Whenever a line in the records below contains "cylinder", pick it out.

Extracted records:
============================================================

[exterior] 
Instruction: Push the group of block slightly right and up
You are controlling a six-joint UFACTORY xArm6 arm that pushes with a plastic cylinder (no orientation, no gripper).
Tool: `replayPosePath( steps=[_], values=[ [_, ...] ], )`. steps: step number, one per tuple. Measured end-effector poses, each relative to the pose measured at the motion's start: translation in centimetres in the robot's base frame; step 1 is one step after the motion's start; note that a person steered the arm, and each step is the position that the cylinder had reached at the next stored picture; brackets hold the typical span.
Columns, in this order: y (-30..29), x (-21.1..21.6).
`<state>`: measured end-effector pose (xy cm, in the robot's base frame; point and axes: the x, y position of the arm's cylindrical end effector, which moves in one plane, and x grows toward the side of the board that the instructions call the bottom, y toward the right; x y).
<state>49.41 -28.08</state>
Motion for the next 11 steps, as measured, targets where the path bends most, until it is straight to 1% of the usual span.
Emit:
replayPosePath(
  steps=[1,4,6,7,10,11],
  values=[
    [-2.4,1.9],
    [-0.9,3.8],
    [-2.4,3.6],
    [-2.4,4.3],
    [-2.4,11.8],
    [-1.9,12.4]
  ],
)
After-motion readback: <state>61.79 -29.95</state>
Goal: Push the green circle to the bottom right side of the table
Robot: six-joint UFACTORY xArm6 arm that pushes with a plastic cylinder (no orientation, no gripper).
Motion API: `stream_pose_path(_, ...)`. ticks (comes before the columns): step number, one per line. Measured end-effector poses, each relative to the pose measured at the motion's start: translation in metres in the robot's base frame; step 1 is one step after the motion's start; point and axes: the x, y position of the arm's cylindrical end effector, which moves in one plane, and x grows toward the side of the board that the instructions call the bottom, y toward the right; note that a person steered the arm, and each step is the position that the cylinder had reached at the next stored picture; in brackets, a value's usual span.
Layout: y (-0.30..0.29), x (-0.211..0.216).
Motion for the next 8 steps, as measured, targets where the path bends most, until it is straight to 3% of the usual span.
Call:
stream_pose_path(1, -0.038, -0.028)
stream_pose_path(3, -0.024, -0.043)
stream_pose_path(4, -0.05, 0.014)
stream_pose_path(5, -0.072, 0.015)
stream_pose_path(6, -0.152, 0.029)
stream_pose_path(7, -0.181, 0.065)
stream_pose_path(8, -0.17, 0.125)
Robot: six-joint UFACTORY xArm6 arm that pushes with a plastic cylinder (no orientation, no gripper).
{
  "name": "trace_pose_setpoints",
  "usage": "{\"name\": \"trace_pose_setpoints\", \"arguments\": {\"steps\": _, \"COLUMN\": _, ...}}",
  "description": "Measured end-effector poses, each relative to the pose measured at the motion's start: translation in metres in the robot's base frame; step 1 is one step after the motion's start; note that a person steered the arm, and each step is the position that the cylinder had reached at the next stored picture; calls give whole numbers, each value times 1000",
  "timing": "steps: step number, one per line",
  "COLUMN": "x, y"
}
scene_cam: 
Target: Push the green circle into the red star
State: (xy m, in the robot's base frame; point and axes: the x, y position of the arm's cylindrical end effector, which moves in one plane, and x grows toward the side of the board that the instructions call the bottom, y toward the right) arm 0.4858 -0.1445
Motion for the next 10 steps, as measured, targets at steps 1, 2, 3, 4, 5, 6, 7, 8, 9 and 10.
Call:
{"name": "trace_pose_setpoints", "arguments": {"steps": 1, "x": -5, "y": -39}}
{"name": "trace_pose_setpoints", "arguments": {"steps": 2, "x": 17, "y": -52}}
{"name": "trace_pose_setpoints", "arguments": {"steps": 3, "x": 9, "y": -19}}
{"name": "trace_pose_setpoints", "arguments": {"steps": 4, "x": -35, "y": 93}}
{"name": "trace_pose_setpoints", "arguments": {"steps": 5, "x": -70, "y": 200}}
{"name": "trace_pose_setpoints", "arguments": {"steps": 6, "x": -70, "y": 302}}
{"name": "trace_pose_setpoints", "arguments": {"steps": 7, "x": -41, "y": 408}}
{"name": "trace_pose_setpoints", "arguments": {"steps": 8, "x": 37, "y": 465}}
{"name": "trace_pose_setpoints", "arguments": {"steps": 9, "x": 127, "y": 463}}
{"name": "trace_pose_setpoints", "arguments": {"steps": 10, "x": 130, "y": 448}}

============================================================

**Answer section:**
You are controlling a six-joint UFACTORY xArm6 arm that pushes with a plastic cylinder (no orientation, no gripper).
Tool: `replayPosePath( steps=[_], values=[ [_, ...] ], )`. steps: step number, one per tuple. Measured end-effector poses, each relative to the pose measured at the motion's start: translation in centimetres in the robot's base frame; step 1 is one step after the motion's start; note that a person steered the arm, and each step is the position that the cylinder had reached at the next stored picture; brackets hold the typical span.
Robot: six-joint UFACTORY xArm6 arm that pushes with a plastic cylinder (no orientation, no gripper).
Motion API: `stream_pose_path(_, ...)`. ticks (comes before the columns): step number, one per line. Measured end-effector poses, each relative to the pose measured at the motion's start: translation in metres in the robot's base frame; step 1 is one step after the motion's start; point and axes: the x, y position of the arm's cylindrical end effector, which moves in one plane, and x grows toward the side of the board that the instructions call the bottom, y toward the right; note that a person steered the arm, and each step is the position that the cylinder had reached at the next stored picture; in brackets, a value's usual span.
Robot: six-joint UFACTORY xArm6 arm that pushes with a plastic cylinder (no orientation, no gripper).
  "description": "Measured end-effector poses, each relative to the pose measured at the motion's start: translation in metres in the robot's base frame; step 1 is one step after the motion's start; note that a person steered the arm, and each step is the position that the cylinder had reached at the next stored picture; calls give whole numbers, each value times 1000",

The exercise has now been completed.